Summarising our Women in Science event

Blanca Schofield-Legorburo

On the evening of the 18th January, Cambridge students gathered at a Robinson auditorium to hear from three amazing women in science: Patricia Fara, Patricia Lebre Alireza and Barbara Sahakian. Interviewing them were Bea Carpenter, co-director of Cambridge Girl Talk, and Roa Powell, co-founder of Cambridge Women in Science Society. All five women gave the audience so much for their time, with the guests giving honest accounts of their careers in science and personal reflections on their lives, prompted by poignant questions from Bea and Roa.

The evening began with Bea asking them to give a brief personal introduction. Though, as is inevitable, these took ten minutes each, there was no point at which the audience lost interest, as the biographies were extremely engaging.
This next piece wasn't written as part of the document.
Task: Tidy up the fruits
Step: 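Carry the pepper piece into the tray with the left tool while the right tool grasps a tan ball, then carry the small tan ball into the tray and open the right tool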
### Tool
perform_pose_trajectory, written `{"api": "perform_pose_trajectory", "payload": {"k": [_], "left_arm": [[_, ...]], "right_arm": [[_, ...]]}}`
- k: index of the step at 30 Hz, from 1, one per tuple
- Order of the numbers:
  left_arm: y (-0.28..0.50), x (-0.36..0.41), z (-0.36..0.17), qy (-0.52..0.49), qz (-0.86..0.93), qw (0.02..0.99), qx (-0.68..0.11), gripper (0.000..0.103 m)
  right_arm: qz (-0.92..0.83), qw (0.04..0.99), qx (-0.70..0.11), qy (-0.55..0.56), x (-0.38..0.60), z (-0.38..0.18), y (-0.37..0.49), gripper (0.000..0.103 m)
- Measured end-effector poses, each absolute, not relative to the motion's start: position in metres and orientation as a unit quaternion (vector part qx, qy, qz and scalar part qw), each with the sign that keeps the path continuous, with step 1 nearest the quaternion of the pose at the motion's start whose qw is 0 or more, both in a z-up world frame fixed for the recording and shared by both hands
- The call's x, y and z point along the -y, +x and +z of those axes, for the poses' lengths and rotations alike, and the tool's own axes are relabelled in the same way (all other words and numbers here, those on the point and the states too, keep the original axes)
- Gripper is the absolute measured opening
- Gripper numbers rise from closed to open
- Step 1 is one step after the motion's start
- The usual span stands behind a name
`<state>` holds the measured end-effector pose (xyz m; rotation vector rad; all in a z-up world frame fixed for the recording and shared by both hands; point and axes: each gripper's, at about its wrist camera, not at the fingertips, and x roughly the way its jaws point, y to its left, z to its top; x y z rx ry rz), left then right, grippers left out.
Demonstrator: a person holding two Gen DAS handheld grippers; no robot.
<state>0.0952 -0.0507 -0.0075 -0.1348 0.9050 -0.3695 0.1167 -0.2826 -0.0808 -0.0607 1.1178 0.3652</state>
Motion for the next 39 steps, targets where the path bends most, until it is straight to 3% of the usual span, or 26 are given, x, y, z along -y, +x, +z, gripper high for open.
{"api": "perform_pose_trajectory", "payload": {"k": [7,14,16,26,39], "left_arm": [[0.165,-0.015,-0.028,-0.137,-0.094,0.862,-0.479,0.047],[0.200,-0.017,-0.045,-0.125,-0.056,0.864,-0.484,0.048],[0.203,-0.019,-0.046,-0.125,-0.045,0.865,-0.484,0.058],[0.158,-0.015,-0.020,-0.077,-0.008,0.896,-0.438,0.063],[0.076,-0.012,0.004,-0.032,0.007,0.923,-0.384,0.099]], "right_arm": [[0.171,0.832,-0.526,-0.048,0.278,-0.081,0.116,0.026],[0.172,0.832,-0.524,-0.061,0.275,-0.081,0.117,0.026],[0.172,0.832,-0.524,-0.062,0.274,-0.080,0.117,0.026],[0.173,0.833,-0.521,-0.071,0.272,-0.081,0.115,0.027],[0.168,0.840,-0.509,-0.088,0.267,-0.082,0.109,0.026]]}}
Patricia Fara started with the important premise that she was going to give “two versions of her story”, i.e. that it is vital that we do not simply hear a list of successes as it can be discouraging in its dishonest, unrealistic nature. Thus she told us of her incredible career, starting with a Physics degree from Oxford, where she was just 1 of 8 women and over 200 men. She then went on to work in computing with her husband, but at the age of 40 decided on a sudden career change and decided to do a PhD in the History of Science. She is now a science historian academic and has written many books such as Lab of One’s Own: a history of science and suffragism. Yet the other side of this story is that her father being an immigrant brought many difficulties in their lives, she became bored of Physics at university, and was discriminated against in the very male-dominated department. She also suffered in a turbulent marriage for 20 years and became ill at the age of 40, which prompted her career change. Moreover, as Patricia pointed out, being a college employee, a sphere which is dominated by women, makes it difficult for her to get promotions. Thus, she gave us a realistic, and actually more inspiring picture of her life, with its ups and downs and a drive for passion.
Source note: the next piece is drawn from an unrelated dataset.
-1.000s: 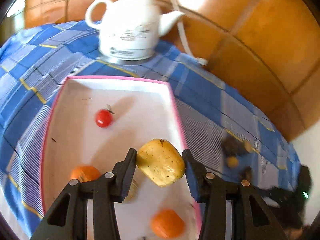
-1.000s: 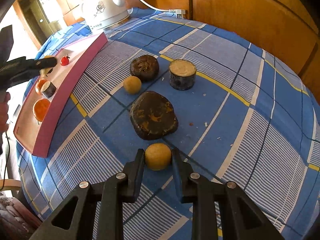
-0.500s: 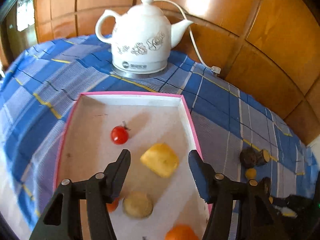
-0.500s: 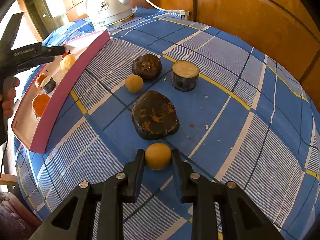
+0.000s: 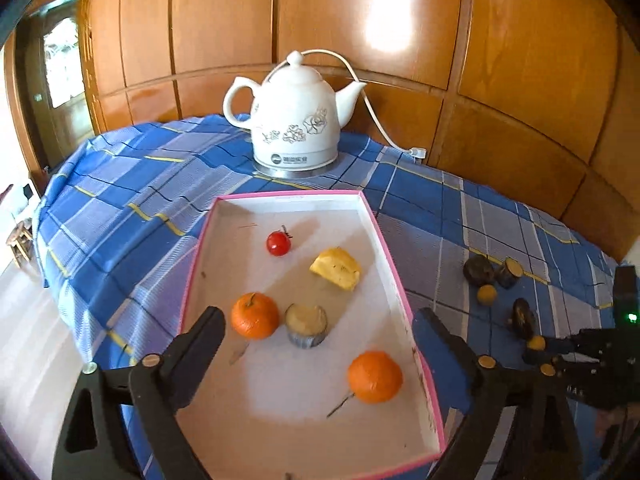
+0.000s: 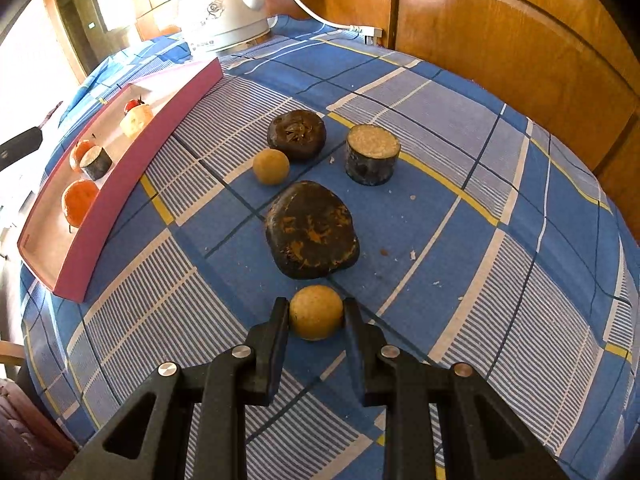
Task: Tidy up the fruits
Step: 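Carry the small tan ball into the tray and open the right tool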
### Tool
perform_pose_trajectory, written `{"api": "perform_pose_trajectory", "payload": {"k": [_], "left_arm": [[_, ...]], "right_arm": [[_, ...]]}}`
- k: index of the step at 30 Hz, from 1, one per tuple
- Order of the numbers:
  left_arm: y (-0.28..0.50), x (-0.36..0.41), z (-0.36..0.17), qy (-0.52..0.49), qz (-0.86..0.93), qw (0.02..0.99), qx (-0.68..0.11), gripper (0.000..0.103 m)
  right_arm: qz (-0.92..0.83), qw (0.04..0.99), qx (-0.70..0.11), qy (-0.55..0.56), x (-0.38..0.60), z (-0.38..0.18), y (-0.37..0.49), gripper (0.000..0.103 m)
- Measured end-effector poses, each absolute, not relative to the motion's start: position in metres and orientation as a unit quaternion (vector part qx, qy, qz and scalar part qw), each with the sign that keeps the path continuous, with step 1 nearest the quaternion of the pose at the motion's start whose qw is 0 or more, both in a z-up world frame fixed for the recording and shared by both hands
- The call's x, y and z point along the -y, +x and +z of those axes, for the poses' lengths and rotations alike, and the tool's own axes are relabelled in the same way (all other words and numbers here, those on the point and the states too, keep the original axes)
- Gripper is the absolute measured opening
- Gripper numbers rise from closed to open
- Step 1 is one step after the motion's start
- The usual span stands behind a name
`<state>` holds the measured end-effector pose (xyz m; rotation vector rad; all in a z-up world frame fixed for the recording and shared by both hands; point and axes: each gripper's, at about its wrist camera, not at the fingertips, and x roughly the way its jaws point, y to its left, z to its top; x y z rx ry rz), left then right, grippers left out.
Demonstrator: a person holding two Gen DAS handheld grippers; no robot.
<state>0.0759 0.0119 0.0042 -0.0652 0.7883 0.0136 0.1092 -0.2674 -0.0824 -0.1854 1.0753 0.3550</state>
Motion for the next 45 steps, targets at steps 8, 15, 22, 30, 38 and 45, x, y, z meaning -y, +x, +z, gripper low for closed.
{"api": "perform_pose_trajectory", "payload": {"k": [8,15,22,30,38,45], "left_arm": [[0.052,-0.015,0.002,-0.011,0.021,0.923,-0.383,0.103],[0.041,-0.021,-0.002,-0.007,0.038,0.923,-0.383,0.103],[0.039,-0.031,0.000,-0.017,0.055,0.922,-0.382,0.103],[0.036,-0.042,0.000,-0.036,0.064,0.923,-0.378,0.103],[0.034,-0.052,-0.003,-0.040,0.072,0.923,-0.376,0.103],[0.030,-0.059,-0.006,-0.041,0.074,0.924,-0.374,0.103]], "right_arm": [[0.167,0.845,-0.499,-0.089,0.268,-0.082,0.108,0.027],[0.160,0.849,-0.494,-0.095,0.268,-0.081,0.101,0.027],[0.146,0.841,-0.511,-0.100,0.266,-0.079,0.097,0.026],[0.117,0.834,-0.531,-0.099,0.264,-0.076,0.087,0.026],[0.124,0.852,-0.505,-0.058,0.255,-0.052,0.073,0.026],[0.195,0.861,-0.469,-0.037,0.201,-0.022,0.087,0.026]]}}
Patricia Lebre Alireza also did not achieve her position as experimental quantum physicist easily in the slightest. Beginning by saying “I love what I do and I always wanted to be a scientist”, she went on to tell us about her young marriage to her Saudi Arabian husband, their move to Saudi Arabia and the impossibility of her doing her degree there. She had children at a young age and had to study online. Finally, after they moved to California when she was in her thirties, she managed to do her degree in physics and work part time, juggling it with her dedication to her children. Finally, in her fourties, she was accepted to do a PhD in physics at Cambridge and received it at 45. She said being a mother and homemaker made it much more difficult, but that she had a lot of support from her husband and Cambridge supervisors. Interestingly, she noted that being a minority was much more of a problem in the US than it was in the UK. Ultimately, she concluded that everyone needs support in their career!

Barbara also highlighted the importance of having a supportive partner. She is a psychiatrist and works on treatment for conditions such as OCD and depression, and also on government policy for mental health. She spoke of the inspiration given to her by her all-female school and university, spaces where a woman’s ability in any subject was never questioned. Her determination to help people drove her, even in her position as the only woman in labs or departments, and she is still passionate about finding new treatments.
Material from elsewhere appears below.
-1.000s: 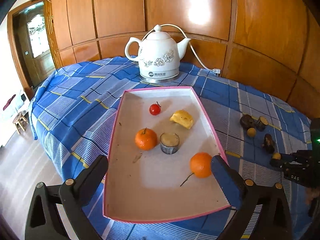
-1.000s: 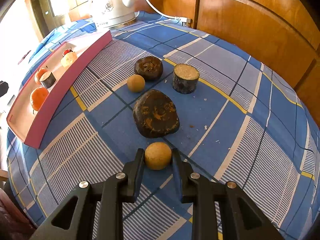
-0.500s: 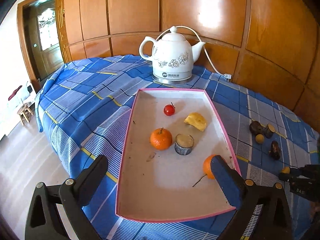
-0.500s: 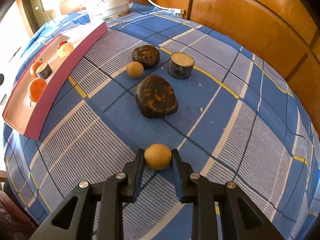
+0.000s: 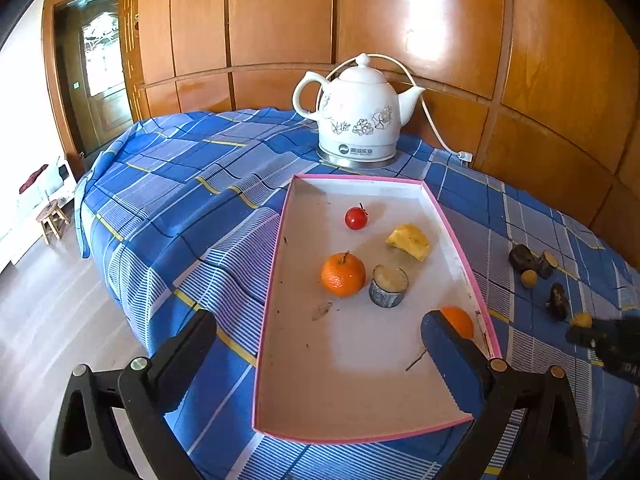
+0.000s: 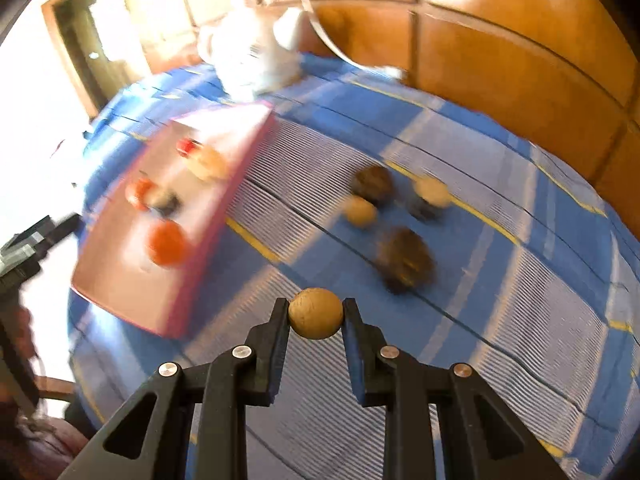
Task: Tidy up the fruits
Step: 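Carry the small tan ball into the tray and open the right tool, then reach to the dark brown lump and grasp it with the left tool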
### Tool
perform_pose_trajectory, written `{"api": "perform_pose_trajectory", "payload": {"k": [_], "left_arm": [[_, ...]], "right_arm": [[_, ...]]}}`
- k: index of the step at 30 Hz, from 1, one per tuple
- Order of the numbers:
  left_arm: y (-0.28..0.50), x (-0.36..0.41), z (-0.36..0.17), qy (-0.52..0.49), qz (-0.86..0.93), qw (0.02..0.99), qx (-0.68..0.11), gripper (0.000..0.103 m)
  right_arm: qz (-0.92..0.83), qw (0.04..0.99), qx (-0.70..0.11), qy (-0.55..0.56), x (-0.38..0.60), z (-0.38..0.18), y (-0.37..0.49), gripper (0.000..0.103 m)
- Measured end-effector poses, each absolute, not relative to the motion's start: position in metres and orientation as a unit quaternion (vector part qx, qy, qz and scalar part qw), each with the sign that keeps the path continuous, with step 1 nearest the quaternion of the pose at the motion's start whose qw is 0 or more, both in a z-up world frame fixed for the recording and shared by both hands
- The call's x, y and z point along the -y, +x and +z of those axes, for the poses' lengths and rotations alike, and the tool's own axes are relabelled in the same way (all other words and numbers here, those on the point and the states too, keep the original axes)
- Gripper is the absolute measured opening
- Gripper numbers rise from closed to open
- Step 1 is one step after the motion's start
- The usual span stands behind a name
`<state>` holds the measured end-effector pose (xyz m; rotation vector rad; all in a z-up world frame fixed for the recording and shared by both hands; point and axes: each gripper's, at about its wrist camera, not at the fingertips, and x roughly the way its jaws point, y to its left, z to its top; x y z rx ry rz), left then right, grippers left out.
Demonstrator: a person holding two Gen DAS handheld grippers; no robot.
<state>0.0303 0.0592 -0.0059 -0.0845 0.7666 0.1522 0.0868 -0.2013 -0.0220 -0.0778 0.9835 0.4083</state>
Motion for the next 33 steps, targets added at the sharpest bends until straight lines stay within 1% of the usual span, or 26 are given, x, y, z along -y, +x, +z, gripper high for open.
{"api": "perform_pose_trajectory", "payload": {"k": [8,13,15,16,21,27,33], "left_arm": [[0.027,-0.074,-0.009,-0.048,0.079,0.923,-0.374,0.103],[0.026,-0.081,-0.013,-0.054,0.082,0.922,-0.375,0.103],[0.027,-0.082,-0.014,-0.054,0.081,0.921,-0.377,0.103],[0.027,-0.083,-0.015,-0.055,0.080,0.921,-0.378,0.103],[0.028,-0.083,-0.018,-0.060,0.073,0.919,-0.383,0.103],[0.027,-0.076,-0.016,-0.058,0.064,0.921,-0.381,0.103],[0.023,-0.066,-0.009,-0.047,0.054,0.925,-0.373,0.103]], "right_arm": [[0.256,0.854,-0.451,-0.037,0.120,-0.009,0.122,0.026],[0.256,0.843,-0.471,-0.042,0.088,-0.026,0.145,0.027],[0.249,0.841,-0.479,-0.042,0.086,-0.034,0.151,0.031],[0.244,0.841,-0.482,-0.040,0.086,-0.037,0.153,0.036],[0.240,0.842,-0.483,-0.023,0.095,-0.039,0.149,0.036],[0.239,0.855,-0.460,-0.007,0.113,-0.022,0.131,0.036],[0.228,0.868,-0.441,-0.014,0.133,-0.011,0.111,0.036]]}}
Barbara even handed out a sheet with advice on it, and I caught up with the other two at the end to ask for their most vital pieces of advice:

  • Keep learning!
  • Have confidence in yourself! You will not get a job if you don’t apply for it.
  • Focus on achievements, not failures. Remember all the work you did to get where you are, don’t just thank luck for it.
  • Stay resilient and keep positive.
  • Follow your dreams and goals and work at what you love.
  • Try and make the future better.

They also spoke about how much better the environment is for women in science than it was 20 years ago, and how much it is improving each year. However, the point that they all collectively agreed on and stressed is the importance of cheap good childcare for women to be able to partake in STEM careers, or any career. A work-life balance and drive is vital too, as well as passion, but a woman cannot be made to feel guilty about having a desire to work and be at home and network and also spend time with her children. This is the question that we must answer and solve in our generation, as well as losing the taboo around women in maths and engineering and around men helping with homemaking and sacrificing some of their career.

Thank you to everyone involved and to everyone who came! It was certainly an inspiring and memorable evening.